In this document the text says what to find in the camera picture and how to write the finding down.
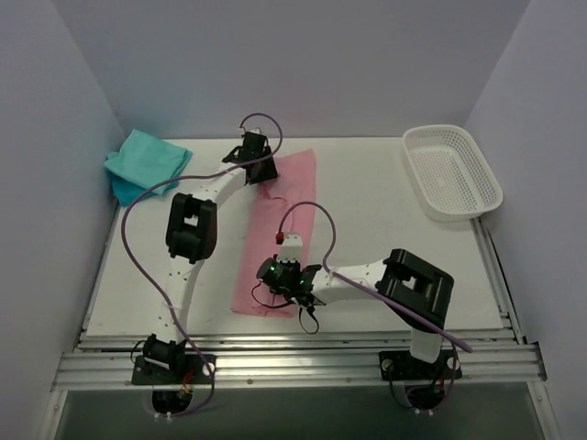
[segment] blue cloth
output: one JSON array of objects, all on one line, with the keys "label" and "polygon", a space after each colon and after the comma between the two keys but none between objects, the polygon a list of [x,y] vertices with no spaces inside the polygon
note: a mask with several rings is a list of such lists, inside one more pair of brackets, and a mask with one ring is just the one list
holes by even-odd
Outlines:
[{"label": "blue cloth", "polygon": [[[147,188],[179,176],[191,158],[192,152],[185,148],[132,130],[120,151],[106,156],[104,167],[110,173],[114,195],[127,206]],[[168,183],[147,197],[162,195],[177,185],[176,181]]]}]

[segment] basket
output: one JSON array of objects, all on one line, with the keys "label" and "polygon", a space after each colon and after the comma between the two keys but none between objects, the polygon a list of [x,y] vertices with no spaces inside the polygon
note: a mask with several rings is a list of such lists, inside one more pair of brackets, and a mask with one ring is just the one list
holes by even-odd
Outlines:
[{"label": "basket", "polygon": [[458,126],[406,131],[404,165],[420,205],[433,220],[467,220],[497,208],[504,199],[479,147]]}]

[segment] pink cloth
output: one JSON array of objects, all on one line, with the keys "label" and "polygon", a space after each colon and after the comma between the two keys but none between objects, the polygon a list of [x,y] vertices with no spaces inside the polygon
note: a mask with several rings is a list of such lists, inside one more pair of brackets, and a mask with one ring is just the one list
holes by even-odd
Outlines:
[{"label": "pink cloth", "polygon": [[[247,241],[238,271],[237,286],[232,300],[232,311],[255,316],[294,316],[294,306],[271,310],[253,300],[250,291],[259,282],[257,270],[265,259],[279,252],[275,234],[285,211],[303,200],[316,200],[316,157],[307,149],[290,156],[275,158],[279,177],[257,186],[257,197],[249,220]],[[299,206],[285,220],[283,232],[296,232],[302,237],[302,266],[305,265],[314,227],[314,206]],[[264,284],[255,289],[255,297],[268,305],[283,303],[281,295],[274,295]]]}]

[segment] purple cable
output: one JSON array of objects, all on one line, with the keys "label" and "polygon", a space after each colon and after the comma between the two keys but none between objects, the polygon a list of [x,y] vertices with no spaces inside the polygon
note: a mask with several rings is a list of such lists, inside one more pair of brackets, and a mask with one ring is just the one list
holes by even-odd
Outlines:
[{"label": "purple cable", "polygon": [[273,122],[273,124],[275,124],[275,126],[277,127],[277,130],[279,131],[279,143],[277,144],[277,147],[275,148],[275,150],[271,154],[264,156],[262,158],[255,159],[255,160],[249,160],[246,162],[239,163],[238,165],[235,165],[234,167],[229,167],[226,170],[215,172],[214,174],[209,174],[207,176],[186,175],[186,176],[174,177],[172,179],[167,179],[166,181],[160,181],[156,185],[153,185],[150,188],[147,188],[145,191],[143,191],[141,194],[139,194],[137,196],[137,198],[135,198],[135,200],[132,201],[132,203],[128,206],[127,210],[122,215],[122,221],[120,223],[120,235],[122,238],[122,245],[124,246],[125,251],[128,254],[128,257],[133,262],[133,264],[138,269],[138,271],[147,279],[148,282],[150,282],[152,284],[152,286],[157,290],[157,292],[159,292],[159,294],[161,295],[163,300],[167,303],[167,305],[169,306],[169,312],[172,316],[173,323],[177,327],[177,330],[180,332],[180,334],[183,336],[183,338],[188,342],[188,344],[190,344],[190,346],[192,346],[196,355],[204,362],[206,368],[208,369],[210,379],[212,380],[212,385],[210,387],[210,393],[203,401],[201,401],[200,403],[198,403],[197,405],[195,405],[191,408],[186,409],[183,412],[176,413],[174,416],[187,415],[190,413],[194,413],[194,412],[198,411],[199,409],[203,408],[206,404],[208,404],[212,400],[212,397],[214,396],[214,391],[215,391],[215,378],[214,378],[215,372],[210,367],[210,364],[206,360],[204,354],[200,351],[200,349],[197,347],[195,342],[192,340],[192,338],[187,334],[185,329],[180,324],[179,319],[177,317],[177,314],[175,313],[175,310],[173,309],[173,303],[172,303],[172,300],[169,297],[169,295],[159,285],[159,283],[156,282],[155,279],[149,275],[147,270],[145,268],[143,268],[143,266],[138,262],[137,257],[135,257],[135,254],[133,254],[132,250],[130,249],[130,246],[128,245],[128,238],[127,238],[128,215],[130,214],[130,211],[132,211],[132,209],[137,205],[137,203],[140,202],[147,194],[156,190],[157,188],[160,188],[163,185],[167,185],[168,183],[178,182],[178,181],[214,179],[216,177],[220,177],[220,176],[222,176],[228,172],[231,172],[233,170],[236,170],[238,168],[246,167],[246,166],[252,165],[253,163],[261,162],[263,160],[266,160],[268,158],[273,157],[275,155],[275,153],[277,153],[277,151],[279,151],[279,149],[282,147],[282,143],[283,143],[282,128],[273,117],[271,117],[267,114],[264,114],[264,113],[251,113],[250,115],[247,115],[240,122],[239,127],[243,128],[243,125],[245,124],[245,122],[247,122],[247,120],[249,120],[250,118],[252,118],[254,116],[266,117],[267,119],[271,120]]},{"label": "purple cable", "polygon": [[[455,347],[455,345],[452,345],[452,356],[453,356],[453,364],[452,364],[452,373],[450,375],[450,383],[449,383],[449,387],[447,389],[447,393],[444,396],[444,398],[438,403],[437,406],[435,406],[434,408],[431,408],[430,411],[436,411],[439,410],[440,407],[444,404],[444,402],[447,401],[447,399],[449,398],[450,394],[452,393],[452,386],[455,384],[455,379],[457,378],[457,362],[459,361],[459,357],[457,356],[457,348]],[[428,388],[429,385],[418,385],[416,387],[412,387],[410,388],[407,393],[405,394],[405,398],[407,399],[407,401],[412,405],[412,403],[410,402],[410,394],[412,394],[413,391],[416,390],[422,390],[424,388]]]},{"label": "purple cable", "polygon": [[330,257],[330,254],[332,253],[332,250],[334,249],[335,244],[337,243],[337,228],[334,224],[334,219],[332,218],[332,215],[330,215],[330,213],[326,210],[326,208],[324,206],[322,206],[321,204],[316,203],[316,202],[309,202],[309,201],[298,202],[298,203],[293,204],[292,206],[290,206],[290,208],[283,215],[282,221],[279,223],[279,231],[278,232],[282,232],[283,224],[285,223],[285,218],[289,215],[289,213],[291,211],[293,211],[296,207],[303,205],[303,204],[309,204],[309,205],[315,206],[316,208],[318,208],[320,211],[322,211],[325,214],[325,216],[328,218],[328,221],[330,222],[330,227],[332,228],[332,242],[330,243],[330,247],[328,248],[327,253],[324,254],[324,257],[322,258],[322,266],[324,266],[324,269],[326,272],[328,272],[333,277],[337,277],[337,278],[345,281],[347,284],[359,289],[360,291],[368,293],[370,296],[372,296],[380,301],[383,301],[384,303],[389,305],[392,309],[394,309],[396,312],[400,312],[402,314],[405,314],[405,315],[409,316],[410,318],[416,320],[421,325],[425,325],[427,328],[429,328],[433,332],[438,333],[439,335],[443,336],[448,341],[450,341],[452,344],[463,349],[467,353],[472,353],[473,349],[471,348],[471,346],[469,346],[469,344],[467,344],[465,341],[458,339],[457,337],[451,335],[450,333],[448,333],[444,329],[438,327],[437,325],[432,324],[426,318],[423,318],[422,316],[418,315],[417,313],[412,312],[410,309],[408,309],[407,307],[404,307],[403,305],[392,300],[391,298],[387,298],[386,296],[383,296],[380,293],[378,293],[372,289],[369,289],[368,287],[365,287],[361,284],[358,284],[357,282],[345,277],[344,275],[340,275],[339,273],[332,271],[330,269],[330,267],[328,266],[327,260],[328,260],[328,257]]}]

━━━━━━━━

- **DIRECTIONS**:
Repeat the records word for word. Any picture in them should be left out.

- **ANSWER TO THE PROBLEM**:
In this document the text says what to find in the camera picture and how to write the finding down.
[segment] blue cloth
output: one JSON array of objects, all on one line, with the keys "label" and "polygon", a space after each colon and after the comma between the two keys but none between objects, the polygon a list of [x,y] vertices with no spaces inside the polygon
note: a mask with several rings is a list of such lists, inside one more pair of brackets, and a mask with one ring is just the one list
holes by even-odd
Outlines:
[{"label": "blue cloth", "polygon": [[[147,188],[179,176],[191,158],[192,152],[185,148],[132,130],[120,151],[106,156],[104,167],[110,173],[114,195],[127,206]],[[168,183],[147,197],[162,195],[177,185],[176,181]]]}]

[segment] basket
output: one JSON array of objects, all on one line, with the keys "label" and "polygon", a space after each colon and after the comma between the two keys but none between objects, the polygon a list of [x,y] vertices with no spaces inside the polygon
note: a mask with several rings is a list of such lists, inside one more pair of brackets, and a mask with one ring is just the one list
holes by even-odd
Outlines:
[{"label": "basket", "polygon": [[458,126],[406,131],[404,165],[420,205],[433,220],[467,220],[497,208],[504,199],[479,147]]}]

[segment] pink cloth
output: one JSON array of objects, all on one line, with the keys "label" and "polygon", a space after each colon and after the comma between the two keys but none between objects, the polygon a list of [x,y] vertices with no spaces inside the polygon
note: a mask with several rings is a list of such lists, inside one more pair of brackets, and a mask with one ring is just the one list
holes by even-odd
Outlines:
[{"label": "pink cloth", "polygon": [[[247,241],[238,271],[237,286],[232,300],[232,311],[255,316],[294,316],[294,306],[271,310],[253,300],[250,291],[259,282],[257,270],[265,259],[279,252],[275,234],[285,211],[303,200],[316,200],[316,157],[307,149],[290,156],[275,158],[279,177],[257,186],[257,197],[249,220]],[[299,206],[285,220],[283,232],[296,232],[302,237],[302,266],[305,265],[314,227],[314,206]],[[264,284],[255,289],[255,297],[268,305],[283,303],[281,295],[274,295]]]}]

[segment] purple cable
output: one JSON array of objects, all on one line, with the keys "label" and "polygon", a space after each colon and after the comma between the two keys but none between objects, the polygon a list of [x,y] vertices with no spaces inside the polygon
note: a mask with several rings is a list of such lists, inside one more pair of brackets, and a mask with one ring is just the one list
holes by even-odd
Outlines:
[{"label": "purple cable", "polygon": [[273,122],[273,124],[275,124],[275,126],[277,127],[277,130],[279,131],[279,143],[277,144],[277,147],[275,148],[275,150],[271,154],[264,156],[262,158],[255,159],[255,160],[249,160],[246,162],[239,163],[238,165],[235,165],[234,167],[229,167],[226,170],[215,172],[214,174],[209,174],[207,176],[186,175],[186,176],[174,177],[172,179],[167,179],[166,181],[160,181],[156,185],[153,185],[150,188],[147,188],[145,191],[143,191],[141,194],[139,194],[137,196],[137,198],[135,198],[135,200],[132,201],[132,203],[128,206],[127,210],[122,215],[122,221],[120,223],[120,235],[122,238],[122,245],[124,246],[125,251],[128,254],[128,257],[133,262],[133,264],[138,269],[138,271],[147,279],[148,282],[150,282],[152,284],[152,286],[157,290],[157,292],[159,292],[159,294],[161,295],[163,300],[167,303],[167,305],[169,306],[169,312],[172,316],[173,323],[177,327],[177,330],[180,332],[180,334],[183,336],[183,338],[188,342],[188,344],[190,344],[190,346],[192,346],[196,355],[204,362],[206,368],[208,369],[210,379],[212,380],[212,385],[210,387],[210,393],[203,401],[201,401],[200,403],[198,403],[197,405],[195,405],[191,408],[186,409],[183,412],[176,413],[174,416],[187,415],[190,413],[194,413],[194,412],[198,411],[199,409],[203,408],[206,404],[208,404],[212,400],[212,397],[214,396],[214,391],[215,391],[215,378],[214,378],[215,372],[210,367],[210,364],[206,360],[204,354],[200,351],[200,349],[197,347],[195,342],[192,340],[192,338],[187,334],[185,329],[180,324],[179,319],[177,317],[177,314],[175,313],[175,310],[173,309],[173,303],[172,303],[172,300],[169,297],[169,295],[159,285],[159,283],[156,282],[155,279],[149,275],[147,270],[145,268],[143,268],[143,266],[138,262],[137,257],[135,257],[135,254],[133,254],[132,250],[130,249],[130,246],[128,245],[128,238],[127,238],[128,215],[130,214],[130,211],[132,211],[132,209],[137,205],[137,203],[140,202],[147,194],[156,190],[157,188],[160,188],[163,185],[167,185],[168,183],[178,182],[178,181],[214,179],[216,177],[220,177],[220,176],[222,176],[228,172],[231,172],[233,170],[236,170],[238,168],[246,167],[246,166],[252,165],[253,163],[261,162],[263,160],[266,160],[268,158],[273,157],[275,155],[275,153],[277,153],[277,151],[279,151],[279,149],[282,147],[282,143],[283,143],[282,128],[273,117],[271,117],[267,114],[264,114],[264,113],[251,113],[250,115],[247,115],[240,122],[239,127],[243,128],[243,125],[245,124],[245,122],[247,122],[247,120],[249,120],[250,118],[252,118],[254,116],[266,117],[267,119],[271,120]]},{"label": "purple cable", "polygon": [[[455,347],[455,345],[452,345],[452,356],[453,356],[453,364],[452,364],[452,373],[450,375],[450,383],[449,383],[449,387],[447,389],[447,393],[444,396],[444,398],[438,403],[437,406],[435,406],[434,408],[431,408],[430,411],[436,411],[439,410],[440,407],[444,404],[444,402],[447,401],[447,399],[449,398],[450,394],[452,393],[452,386],[455,384],[455,379],[457,378],[457,362],[459,361],[459,357],[457,356],[457,348]],[[428,388],[429,385],[418,385],[416,387],[412,387],[410,388],[407,393],[405,394],[405,398],[407,399],[407,401],[412,405],[412,403],[410,402],[410,394],[412,394],[413,391],[416,390],[422,390],[424,388]]]},{"label": "purple cable", "polygon": [[330,257],[330,254],[332,253],[332,250],[334,249],[335,244],[337,243],[337,228],[334,224],[334,219],[332,218],[332,215],[330,215],[330,213],[326,210],[326,208],[324,206],[322,206],[321,204],[316,203],[316,202],[309,202],[309,201],[298,202],[298,203],[293,204],[292,206],[290,206],[290,208],[283,215],[282,221],[279,223],[279,231],[278,232],[282,232],[283,224],[285,223],[285,218],[289,215],[289,213],[291,211],[293,211],[296,207],[303,205],[303,204],[309,204],[309,205],[315,206],[316,208],[318,208],[320,211],[322,211],[325,214],[325,216],[328,218],[328,221],[330,222],[330,227],[332,228],[332,242],[330,243],[330,247],[328,248],[327,253],[324,254],[324,257],[322,258],[322,266],[324,266],[324,269],[326,272],[328,272],[333,277],[337,277],[337,278],[345,281],[347,284],[359,289],[360,291],[368,293],[370,296],[372,296],[380,301],[383,301],[384,303],[389,305],[392,309],[394,309],[396,312],[400,312],[402,314],[405,314],[405,315],[409,316],[410,318],[416,320],[421,325],[425,325],[427,328],[429,328],[433,332],[438,333],[439,335],[443,336],[448,341],[450,341],[452,344],[463,349],[467,353],[472,353],[473,349],[471,348],[471,346],[469,346],[469,344],[467,344],[465,341],[458,339],[457,337],[451,335],[450,333],[448,333],[444,329],[438,327],[437,325],[432,324],[426,318],[423,318],[422,316],[418,315],[417,313],[412,312],[410,309],[408,309],[407,307],[404,307],[403,305],[392,300],[391,298],[387,298],[386,296],[383,296],[380,293],[378,293],[372,289],[369,289],[368,287],[365,287],[361,284],[358,284],[357,282],[345,277],[344,275],[340,275],[339,273],[332,271],[330,269],[330,267],[328,266],[327,260],[328,260],[328,257]]}]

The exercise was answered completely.